RFR(s): 8149036: Add UL tracing for thread related events at os level
David Holmes
david.holmes at oracle.com
Thu Feb 25 04:14:57 UTC 2016
Hi Thomas,
Seems this has already been pushed so a small follow up may be needed.
On 25/02/2016 3:47 AM, Thomas Stüfe wrote:
> Hi David,
>
> thank you for the review!
>
> New webrev:
> http://cr.openjdk.java.net/~stuefe/webrevs/8149036-add-tracing-for-thread-events/webrev.03/webrev/
Thanks for the updates.
src/os/solaris/vm/os_solaris.cpp
Style-nit:
static char* describe_thr_create_attributes(char* buf, size_t buflen,
size_t stacksize, long flags)
{
should be:
static char* describe_thr_create_attributes(char* buf, size_t buflen,
size_t stacksize, long flags) {
Similarly for describe_beginthreadex_attributes.
---
src/share/vm/runtime/thread.cpp
Looking more closely I'm curious about the choice of location for the
"thread exiting/detaching" report. Why in the middle of
JavaThread::exit? And why not on the destroy_vm path? I would have put
this right before Threads::remove(this). It also took me a while to
realize why I saw a lot of "Thread finished" but no "exiting" - they
were non JavaThreads. So maybe we should say "JavaThread exiting/detaching"?
---
Now that I can see the output I also noticed other nits - sorry:
[0.081s][info ][os,thread] Thread is alive (tid: 18347, pthread id:
2660186944).
[0.083s][info ][os,thread] Thread finished (tid 18347, pthread id
2660186944).
the alive line has colons and the finished line does not.
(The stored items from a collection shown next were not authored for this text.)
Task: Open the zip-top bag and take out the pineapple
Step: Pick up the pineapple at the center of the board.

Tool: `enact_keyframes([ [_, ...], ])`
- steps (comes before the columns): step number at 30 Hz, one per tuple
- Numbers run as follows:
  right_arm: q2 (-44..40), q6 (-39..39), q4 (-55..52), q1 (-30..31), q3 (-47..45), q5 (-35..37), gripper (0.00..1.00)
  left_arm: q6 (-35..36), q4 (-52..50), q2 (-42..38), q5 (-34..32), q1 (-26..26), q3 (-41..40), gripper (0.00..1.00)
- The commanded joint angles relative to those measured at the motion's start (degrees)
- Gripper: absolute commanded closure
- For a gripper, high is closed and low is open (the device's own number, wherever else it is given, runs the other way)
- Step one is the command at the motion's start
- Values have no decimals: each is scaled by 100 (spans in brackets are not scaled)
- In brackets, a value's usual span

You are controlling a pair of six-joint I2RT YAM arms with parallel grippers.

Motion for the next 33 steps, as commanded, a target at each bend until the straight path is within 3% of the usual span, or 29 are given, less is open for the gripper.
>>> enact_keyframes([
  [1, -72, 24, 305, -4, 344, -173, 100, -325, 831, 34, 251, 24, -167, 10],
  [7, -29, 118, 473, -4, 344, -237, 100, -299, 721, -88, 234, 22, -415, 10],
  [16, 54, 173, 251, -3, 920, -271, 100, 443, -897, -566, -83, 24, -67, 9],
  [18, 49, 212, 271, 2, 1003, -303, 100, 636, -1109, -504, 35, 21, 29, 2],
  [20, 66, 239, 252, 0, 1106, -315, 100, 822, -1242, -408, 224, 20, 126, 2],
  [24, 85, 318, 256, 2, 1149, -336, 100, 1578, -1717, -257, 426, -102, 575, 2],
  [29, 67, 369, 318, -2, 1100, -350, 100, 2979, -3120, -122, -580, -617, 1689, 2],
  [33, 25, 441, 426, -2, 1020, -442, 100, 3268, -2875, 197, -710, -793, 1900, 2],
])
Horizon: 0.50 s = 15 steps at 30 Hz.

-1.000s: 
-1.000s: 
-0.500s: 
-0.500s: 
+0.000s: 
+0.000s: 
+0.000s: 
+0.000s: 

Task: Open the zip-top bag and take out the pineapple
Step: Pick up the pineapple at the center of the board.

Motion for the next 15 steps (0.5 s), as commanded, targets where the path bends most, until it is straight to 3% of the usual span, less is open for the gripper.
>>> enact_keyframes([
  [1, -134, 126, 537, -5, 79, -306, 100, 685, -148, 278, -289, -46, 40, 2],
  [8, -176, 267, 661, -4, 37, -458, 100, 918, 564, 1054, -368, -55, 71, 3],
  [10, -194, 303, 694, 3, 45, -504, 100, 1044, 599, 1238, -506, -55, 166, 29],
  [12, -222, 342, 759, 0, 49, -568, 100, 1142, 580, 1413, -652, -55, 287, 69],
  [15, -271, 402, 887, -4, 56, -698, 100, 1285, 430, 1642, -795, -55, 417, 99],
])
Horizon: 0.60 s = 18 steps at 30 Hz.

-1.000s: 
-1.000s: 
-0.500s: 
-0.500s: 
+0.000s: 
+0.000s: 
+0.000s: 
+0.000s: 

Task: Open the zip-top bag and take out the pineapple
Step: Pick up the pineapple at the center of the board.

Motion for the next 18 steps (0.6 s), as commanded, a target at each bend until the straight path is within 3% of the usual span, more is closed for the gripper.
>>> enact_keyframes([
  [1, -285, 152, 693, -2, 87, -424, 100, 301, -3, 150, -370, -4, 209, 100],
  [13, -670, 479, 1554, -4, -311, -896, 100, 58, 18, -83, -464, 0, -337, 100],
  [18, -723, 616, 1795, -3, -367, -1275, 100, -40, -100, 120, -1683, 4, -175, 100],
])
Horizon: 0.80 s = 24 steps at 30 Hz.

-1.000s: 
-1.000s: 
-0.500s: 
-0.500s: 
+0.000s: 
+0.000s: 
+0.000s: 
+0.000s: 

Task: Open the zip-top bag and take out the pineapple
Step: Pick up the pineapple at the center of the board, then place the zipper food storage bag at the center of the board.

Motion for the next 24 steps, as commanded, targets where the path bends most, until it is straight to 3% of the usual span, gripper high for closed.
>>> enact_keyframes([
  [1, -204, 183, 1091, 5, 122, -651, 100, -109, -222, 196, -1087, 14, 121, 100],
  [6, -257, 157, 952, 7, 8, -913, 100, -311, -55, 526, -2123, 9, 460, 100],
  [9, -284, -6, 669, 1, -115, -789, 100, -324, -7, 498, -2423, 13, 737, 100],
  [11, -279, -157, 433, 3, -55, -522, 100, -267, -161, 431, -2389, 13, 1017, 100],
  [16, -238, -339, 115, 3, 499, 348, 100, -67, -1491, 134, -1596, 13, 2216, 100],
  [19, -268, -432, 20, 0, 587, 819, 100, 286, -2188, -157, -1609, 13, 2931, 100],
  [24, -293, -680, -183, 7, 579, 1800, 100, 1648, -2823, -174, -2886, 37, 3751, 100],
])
There's some inconsistency regarding showing gettid and pthread_self
values eg:
[0.082s][info ][os,thread] Thread attached (tid: 17983, pthread id:
4135000896).
[0.082s][info ][os,thread] Thread 17983 detaching.
[0.081s][info ][os,thread] Thread started (pthread id: 2660186944,
attributes: stacksize: 512k, guardsize: 4k, detached).
One has both ids, one has only tid, and one has only pthread-id.
Thanks,
David
-----
> The changes (one of these days I plan to figure out how to print
> relative webrevs with mercurial queues) are:
>
> - I fixed the issues you found, see comments inline
> - I changed most of the calls from log_debug() to log_info(), because I
> found that tracing level more fitting
>
>
> On Wed, Feb 24, 2016 at 1:17 PM, David Holmes <david.holmes at oracle.com
> <mailto:david.holmes at oracle.com>> wrote:
>
> Hi Thomas,
>
> Been waiting for the dust to settle :)
>
>
> :)
>
>
>
> On 24/02/2016 7:24 PM, Thomas Stüfe wrote:
>
> Coleen, Marcus,
>
> thank you for reviewing, and @Coleen, thanks for the sponsoring
> offer!
>
> Here the latest Webrev:
> http://cr.openjdk.java.net/~stuefe/webrevs/8149036-add-tracing-for-thread-events/webrev.02/webrev/index.html
>
> As Marcus suggested, I added a new "thread" tag and added the
> tag to the
> logging calls.
>
>
> I have a few comments ...
>
> src/os/bsd/vm/os_bsd.cpp
>
>
> 786 LogHandle(os, thread) log;
> 787 if (log.is_debug()) {
>
>
> Oh, good catch, and this was actually a bug, because the "log.warning()"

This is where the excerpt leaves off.